Miscellany
An ongoing international study of people who have survived severe cardiac arrest has led researchers to believe that the brain experiences a “hyper-alerted state” after clinical death. This means, they theorize, that consciousness could continue after the body stops showing signs of life; a person may be able to hear and perceive the pronouncement of their own death.
Miscellany
George Romero, who pioneered the modern zombie film in 1968, complained in 2010 that he’d “never had a zombie eat a brain, but it’s become this landmark thing.” The trope was introduced in 1985 by Dan O’Bannon’s Return of the Living Dead, in which a zombie woman explains that eating brains relieves the “pain of being dead.” Some fans have speculated this is due to the brain’s high levels of serotonin.
Miscellany
Born on Lesbos around 700 BC, Terpander, a master of the kithara, was summoned to Sparta during a period of civil strife—an oracle had suggested bringing the “Lesbian singer” to help—and organized the city-state’s earliest civic music culture.

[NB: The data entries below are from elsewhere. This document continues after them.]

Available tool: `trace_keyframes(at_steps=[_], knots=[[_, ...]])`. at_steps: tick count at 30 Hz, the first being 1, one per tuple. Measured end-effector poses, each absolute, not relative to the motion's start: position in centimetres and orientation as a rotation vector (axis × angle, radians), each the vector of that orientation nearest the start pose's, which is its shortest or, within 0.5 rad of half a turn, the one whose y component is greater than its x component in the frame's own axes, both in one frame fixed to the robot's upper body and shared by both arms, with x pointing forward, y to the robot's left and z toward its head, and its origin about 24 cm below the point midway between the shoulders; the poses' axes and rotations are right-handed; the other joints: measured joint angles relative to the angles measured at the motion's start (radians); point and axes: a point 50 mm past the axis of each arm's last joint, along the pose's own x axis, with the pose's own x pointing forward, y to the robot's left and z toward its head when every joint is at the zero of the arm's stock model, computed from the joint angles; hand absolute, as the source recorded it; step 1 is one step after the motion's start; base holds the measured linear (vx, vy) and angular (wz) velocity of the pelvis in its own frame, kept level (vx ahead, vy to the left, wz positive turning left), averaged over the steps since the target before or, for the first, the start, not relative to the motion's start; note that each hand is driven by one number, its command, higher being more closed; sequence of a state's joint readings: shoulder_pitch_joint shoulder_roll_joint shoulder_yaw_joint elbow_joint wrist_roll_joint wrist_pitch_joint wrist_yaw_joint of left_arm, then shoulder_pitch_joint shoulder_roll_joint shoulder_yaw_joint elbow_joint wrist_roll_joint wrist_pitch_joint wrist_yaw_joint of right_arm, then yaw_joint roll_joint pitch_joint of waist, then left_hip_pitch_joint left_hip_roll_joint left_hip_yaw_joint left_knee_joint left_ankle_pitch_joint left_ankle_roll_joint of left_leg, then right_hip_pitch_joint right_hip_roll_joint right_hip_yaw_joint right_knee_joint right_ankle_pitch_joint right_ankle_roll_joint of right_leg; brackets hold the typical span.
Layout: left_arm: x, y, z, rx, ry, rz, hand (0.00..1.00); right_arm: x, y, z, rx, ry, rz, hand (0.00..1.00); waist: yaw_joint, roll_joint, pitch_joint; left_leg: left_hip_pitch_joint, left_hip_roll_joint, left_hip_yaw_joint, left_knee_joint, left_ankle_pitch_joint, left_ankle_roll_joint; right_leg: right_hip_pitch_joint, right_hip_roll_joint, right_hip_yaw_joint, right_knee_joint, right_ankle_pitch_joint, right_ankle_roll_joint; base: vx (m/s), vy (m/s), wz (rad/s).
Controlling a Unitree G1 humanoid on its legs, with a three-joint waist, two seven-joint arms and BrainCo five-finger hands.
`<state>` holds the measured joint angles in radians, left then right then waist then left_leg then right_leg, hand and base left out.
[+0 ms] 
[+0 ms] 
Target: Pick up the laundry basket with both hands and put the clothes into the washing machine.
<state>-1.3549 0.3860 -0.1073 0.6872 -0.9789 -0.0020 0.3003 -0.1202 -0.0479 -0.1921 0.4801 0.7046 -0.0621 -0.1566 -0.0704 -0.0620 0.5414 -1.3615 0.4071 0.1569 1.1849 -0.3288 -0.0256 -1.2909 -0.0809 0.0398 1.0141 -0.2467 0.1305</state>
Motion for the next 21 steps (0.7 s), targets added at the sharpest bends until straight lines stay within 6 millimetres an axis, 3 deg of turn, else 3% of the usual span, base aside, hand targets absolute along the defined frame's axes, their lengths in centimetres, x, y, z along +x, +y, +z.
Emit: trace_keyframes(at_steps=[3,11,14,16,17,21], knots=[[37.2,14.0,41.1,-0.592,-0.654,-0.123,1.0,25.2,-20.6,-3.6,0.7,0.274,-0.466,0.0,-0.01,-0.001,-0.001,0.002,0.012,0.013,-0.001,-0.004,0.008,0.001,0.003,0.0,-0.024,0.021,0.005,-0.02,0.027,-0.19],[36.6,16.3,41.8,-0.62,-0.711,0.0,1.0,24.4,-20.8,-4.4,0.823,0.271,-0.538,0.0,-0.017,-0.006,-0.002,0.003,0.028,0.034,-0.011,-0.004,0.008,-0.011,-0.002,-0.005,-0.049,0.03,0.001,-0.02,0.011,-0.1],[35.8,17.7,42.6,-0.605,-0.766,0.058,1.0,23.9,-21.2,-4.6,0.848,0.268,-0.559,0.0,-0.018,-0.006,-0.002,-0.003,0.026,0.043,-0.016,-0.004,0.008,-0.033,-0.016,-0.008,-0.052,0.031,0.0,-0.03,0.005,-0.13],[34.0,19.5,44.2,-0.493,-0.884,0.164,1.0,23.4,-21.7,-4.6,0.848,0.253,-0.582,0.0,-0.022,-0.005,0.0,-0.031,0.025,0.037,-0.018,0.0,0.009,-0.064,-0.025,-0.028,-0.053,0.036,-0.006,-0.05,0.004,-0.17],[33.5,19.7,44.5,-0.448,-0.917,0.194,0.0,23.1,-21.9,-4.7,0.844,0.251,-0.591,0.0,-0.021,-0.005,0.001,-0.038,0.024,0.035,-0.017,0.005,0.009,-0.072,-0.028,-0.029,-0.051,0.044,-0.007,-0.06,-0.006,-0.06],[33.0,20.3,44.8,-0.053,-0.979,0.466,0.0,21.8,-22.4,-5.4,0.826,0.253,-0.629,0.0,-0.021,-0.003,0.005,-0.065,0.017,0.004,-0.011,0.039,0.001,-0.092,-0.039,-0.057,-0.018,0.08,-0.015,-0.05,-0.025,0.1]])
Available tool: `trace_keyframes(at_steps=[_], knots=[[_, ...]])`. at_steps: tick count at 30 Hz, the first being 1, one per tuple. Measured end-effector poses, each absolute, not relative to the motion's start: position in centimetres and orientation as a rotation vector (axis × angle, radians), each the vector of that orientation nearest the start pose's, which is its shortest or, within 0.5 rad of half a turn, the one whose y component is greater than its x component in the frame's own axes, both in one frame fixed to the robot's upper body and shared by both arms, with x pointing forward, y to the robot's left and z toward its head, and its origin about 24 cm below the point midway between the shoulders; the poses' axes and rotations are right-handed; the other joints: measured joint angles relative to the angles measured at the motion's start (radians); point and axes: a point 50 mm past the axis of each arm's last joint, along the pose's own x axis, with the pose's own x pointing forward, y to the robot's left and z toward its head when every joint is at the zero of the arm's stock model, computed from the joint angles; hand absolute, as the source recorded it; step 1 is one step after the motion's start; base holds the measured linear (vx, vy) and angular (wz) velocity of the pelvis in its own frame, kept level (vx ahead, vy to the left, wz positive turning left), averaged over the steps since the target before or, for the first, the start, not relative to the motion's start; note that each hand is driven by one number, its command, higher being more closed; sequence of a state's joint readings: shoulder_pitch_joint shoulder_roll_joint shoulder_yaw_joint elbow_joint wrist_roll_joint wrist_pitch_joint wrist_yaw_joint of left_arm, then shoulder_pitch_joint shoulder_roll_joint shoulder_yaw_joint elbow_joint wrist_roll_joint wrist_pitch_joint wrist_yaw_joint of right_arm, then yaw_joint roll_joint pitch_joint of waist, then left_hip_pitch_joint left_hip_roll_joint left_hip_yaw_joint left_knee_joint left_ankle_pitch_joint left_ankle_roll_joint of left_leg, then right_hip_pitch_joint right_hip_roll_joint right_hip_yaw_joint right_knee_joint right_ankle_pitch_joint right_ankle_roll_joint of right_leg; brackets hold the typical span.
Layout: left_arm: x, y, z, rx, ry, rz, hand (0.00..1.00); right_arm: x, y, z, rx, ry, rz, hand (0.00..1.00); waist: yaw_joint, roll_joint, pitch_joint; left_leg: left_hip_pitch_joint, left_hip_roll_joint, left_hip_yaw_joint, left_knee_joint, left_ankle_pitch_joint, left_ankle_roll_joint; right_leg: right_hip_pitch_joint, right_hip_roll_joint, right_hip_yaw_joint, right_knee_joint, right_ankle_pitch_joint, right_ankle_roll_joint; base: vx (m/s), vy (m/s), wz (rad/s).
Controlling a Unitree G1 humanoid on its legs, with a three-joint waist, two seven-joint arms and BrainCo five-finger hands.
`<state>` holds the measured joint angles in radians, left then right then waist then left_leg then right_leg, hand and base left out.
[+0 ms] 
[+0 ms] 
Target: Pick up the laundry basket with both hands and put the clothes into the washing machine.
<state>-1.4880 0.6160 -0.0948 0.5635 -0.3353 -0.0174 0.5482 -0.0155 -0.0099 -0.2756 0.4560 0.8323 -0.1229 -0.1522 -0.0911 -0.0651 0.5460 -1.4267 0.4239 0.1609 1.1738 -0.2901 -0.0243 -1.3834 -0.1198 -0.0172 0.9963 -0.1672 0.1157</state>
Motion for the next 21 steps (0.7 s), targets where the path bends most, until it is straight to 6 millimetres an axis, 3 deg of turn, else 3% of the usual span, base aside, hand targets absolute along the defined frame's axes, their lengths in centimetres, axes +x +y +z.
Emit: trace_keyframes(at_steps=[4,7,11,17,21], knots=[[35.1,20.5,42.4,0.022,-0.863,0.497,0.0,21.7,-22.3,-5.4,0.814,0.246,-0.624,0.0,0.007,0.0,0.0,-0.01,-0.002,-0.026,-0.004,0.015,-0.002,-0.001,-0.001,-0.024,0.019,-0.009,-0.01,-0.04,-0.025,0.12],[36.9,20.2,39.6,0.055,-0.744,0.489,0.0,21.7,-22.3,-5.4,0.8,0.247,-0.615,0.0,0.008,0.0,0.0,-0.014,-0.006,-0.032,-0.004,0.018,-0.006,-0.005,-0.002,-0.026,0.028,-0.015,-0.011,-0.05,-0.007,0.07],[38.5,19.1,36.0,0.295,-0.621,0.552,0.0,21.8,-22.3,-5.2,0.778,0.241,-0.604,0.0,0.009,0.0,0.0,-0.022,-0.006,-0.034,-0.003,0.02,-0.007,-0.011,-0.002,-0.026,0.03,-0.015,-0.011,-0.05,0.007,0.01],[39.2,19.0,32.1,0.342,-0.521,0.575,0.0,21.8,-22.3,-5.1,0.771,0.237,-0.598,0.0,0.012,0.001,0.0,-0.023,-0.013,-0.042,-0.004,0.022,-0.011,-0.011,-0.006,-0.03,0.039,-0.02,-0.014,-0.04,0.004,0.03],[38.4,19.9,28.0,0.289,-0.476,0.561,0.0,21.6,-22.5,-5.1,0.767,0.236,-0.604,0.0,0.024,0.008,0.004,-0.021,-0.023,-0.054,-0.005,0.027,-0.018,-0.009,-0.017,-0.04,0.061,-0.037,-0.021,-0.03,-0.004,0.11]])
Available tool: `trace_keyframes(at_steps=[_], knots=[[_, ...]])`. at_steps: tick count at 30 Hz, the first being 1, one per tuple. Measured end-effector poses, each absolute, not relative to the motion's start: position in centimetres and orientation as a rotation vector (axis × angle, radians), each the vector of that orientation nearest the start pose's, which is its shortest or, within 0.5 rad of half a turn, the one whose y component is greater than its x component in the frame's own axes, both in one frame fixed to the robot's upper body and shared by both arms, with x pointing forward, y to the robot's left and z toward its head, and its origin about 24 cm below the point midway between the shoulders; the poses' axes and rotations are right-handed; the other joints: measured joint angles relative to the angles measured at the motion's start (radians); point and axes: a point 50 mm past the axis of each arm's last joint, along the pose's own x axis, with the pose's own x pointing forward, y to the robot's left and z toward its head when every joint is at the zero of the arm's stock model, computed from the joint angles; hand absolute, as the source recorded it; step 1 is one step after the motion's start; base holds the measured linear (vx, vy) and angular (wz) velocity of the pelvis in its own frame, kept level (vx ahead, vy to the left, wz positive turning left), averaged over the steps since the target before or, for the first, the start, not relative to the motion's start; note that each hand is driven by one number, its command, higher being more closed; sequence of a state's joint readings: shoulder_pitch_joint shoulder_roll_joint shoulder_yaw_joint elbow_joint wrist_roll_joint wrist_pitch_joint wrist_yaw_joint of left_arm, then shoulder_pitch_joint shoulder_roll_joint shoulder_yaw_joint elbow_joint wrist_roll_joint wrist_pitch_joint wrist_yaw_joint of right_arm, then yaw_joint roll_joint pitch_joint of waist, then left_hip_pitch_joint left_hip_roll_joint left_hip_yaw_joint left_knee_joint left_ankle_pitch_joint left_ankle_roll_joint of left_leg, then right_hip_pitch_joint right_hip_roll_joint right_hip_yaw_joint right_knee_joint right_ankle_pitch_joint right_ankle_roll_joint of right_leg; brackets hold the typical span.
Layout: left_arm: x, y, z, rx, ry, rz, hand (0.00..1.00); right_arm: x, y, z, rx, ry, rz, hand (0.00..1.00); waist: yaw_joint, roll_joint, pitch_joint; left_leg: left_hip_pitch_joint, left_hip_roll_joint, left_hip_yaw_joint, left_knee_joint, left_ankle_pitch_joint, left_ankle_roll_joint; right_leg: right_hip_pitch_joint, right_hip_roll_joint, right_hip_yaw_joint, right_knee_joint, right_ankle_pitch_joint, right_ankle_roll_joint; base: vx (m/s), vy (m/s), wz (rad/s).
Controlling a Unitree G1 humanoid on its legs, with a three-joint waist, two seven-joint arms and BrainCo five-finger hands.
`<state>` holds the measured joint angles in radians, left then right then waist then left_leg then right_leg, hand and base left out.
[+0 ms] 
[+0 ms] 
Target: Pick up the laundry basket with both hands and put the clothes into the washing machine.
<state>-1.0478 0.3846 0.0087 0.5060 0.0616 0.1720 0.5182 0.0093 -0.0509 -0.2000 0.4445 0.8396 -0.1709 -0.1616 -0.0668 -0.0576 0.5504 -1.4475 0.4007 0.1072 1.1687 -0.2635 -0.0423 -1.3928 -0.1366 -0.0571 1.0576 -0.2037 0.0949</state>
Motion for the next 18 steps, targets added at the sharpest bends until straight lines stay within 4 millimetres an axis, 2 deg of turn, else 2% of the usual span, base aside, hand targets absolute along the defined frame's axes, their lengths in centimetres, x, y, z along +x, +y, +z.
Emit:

Immensely popular there, he later returned for what was to be his last performance. While he was playing, a fig thrown by an adoring fan went directly into his mouth. Terpander choked on the fruit and died.
Miscellany
Before the nineteenth century, a conductor’s baton was a baseball-bat-size implement that was banged against the floor to keep time. This could be dangerous. In 1687, while conducting a symphony playing Te Deum for Louis XIV, who had just recovered from serious illness, composer Jean-Baptiste Lully accidentally struck his foot with his baton, causing inflammation in his toe. He refused amputation, and an infection spread, killing him two months later.